WORK REQUEST: Say how many lines of the entries below include "frame", giving nothing but that number.

INFORMATION:

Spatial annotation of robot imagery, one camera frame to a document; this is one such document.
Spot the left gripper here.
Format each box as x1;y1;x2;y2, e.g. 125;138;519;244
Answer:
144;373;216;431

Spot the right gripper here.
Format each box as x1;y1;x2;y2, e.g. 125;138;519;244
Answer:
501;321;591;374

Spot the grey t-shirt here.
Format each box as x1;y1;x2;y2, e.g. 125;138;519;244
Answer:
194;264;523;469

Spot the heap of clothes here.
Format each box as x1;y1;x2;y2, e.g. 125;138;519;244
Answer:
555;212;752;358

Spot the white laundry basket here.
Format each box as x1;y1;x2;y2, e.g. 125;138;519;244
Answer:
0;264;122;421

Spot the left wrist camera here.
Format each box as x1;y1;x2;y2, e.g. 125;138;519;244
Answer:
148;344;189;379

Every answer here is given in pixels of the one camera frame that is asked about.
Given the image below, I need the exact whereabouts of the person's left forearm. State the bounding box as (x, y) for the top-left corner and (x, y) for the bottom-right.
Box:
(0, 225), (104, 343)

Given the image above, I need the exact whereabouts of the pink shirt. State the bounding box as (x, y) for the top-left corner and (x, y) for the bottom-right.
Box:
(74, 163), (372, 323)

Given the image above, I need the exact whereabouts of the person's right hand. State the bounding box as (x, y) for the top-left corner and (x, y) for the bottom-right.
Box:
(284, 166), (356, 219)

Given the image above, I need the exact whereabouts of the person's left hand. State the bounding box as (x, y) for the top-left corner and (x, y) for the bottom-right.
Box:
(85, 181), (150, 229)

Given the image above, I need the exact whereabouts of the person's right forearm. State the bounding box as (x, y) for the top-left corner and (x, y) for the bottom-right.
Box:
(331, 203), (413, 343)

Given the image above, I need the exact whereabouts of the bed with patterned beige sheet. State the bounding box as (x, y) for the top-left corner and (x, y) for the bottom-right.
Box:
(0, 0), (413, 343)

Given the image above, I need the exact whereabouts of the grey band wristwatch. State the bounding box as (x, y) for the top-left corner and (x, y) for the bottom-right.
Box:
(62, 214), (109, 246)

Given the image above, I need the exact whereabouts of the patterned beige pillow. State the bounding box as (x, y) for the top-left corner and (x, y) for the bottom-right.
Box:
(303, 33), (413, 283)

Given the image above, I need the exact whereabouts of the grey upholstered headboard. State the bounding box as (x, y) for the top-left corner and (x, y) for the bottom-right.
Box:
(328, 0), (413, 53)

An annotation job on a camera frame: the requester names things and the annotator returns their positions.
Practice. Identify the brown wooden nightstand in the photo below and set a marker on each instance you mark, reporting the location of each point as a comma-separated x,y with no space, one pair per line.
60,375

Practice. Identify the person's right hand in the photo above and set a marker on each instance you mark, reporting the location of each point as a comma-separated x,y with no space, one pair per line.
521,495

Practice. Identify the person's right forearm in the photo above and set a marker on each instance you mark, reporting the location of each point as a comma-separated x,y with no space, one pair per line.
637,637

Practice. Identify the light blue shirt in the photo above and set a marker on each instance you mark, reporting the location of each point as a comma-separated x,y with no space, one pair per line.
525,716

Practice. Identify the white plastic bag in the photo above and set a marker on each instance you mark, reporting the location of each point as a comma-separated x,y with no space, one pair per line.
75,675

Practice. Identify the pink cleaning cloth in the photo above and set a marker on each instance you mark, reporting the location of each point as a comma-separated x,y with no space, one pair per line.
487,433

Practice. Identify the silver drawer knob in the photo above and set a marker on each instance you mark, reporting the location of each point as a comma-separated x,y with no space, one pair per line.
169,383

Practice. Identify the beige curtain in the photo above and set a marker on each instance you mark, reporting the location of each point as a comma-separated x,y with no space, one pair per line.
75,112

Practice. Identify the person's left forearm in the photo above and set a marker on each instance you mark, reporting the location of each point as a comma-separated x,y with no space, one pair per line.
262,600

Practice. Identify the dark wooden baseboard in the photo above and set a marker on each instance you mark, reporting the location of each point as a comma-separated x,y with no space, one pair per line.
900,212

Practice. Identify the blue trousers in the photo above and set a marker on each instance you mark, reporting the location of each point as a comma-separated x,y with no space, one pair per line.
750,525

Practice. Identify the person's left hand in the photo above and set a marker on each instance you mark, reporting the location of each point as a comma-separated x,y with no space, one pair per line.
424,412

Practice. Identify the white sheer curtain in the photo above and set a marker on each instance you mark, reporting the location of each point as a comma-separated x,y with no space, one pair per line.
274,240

RESULT: 3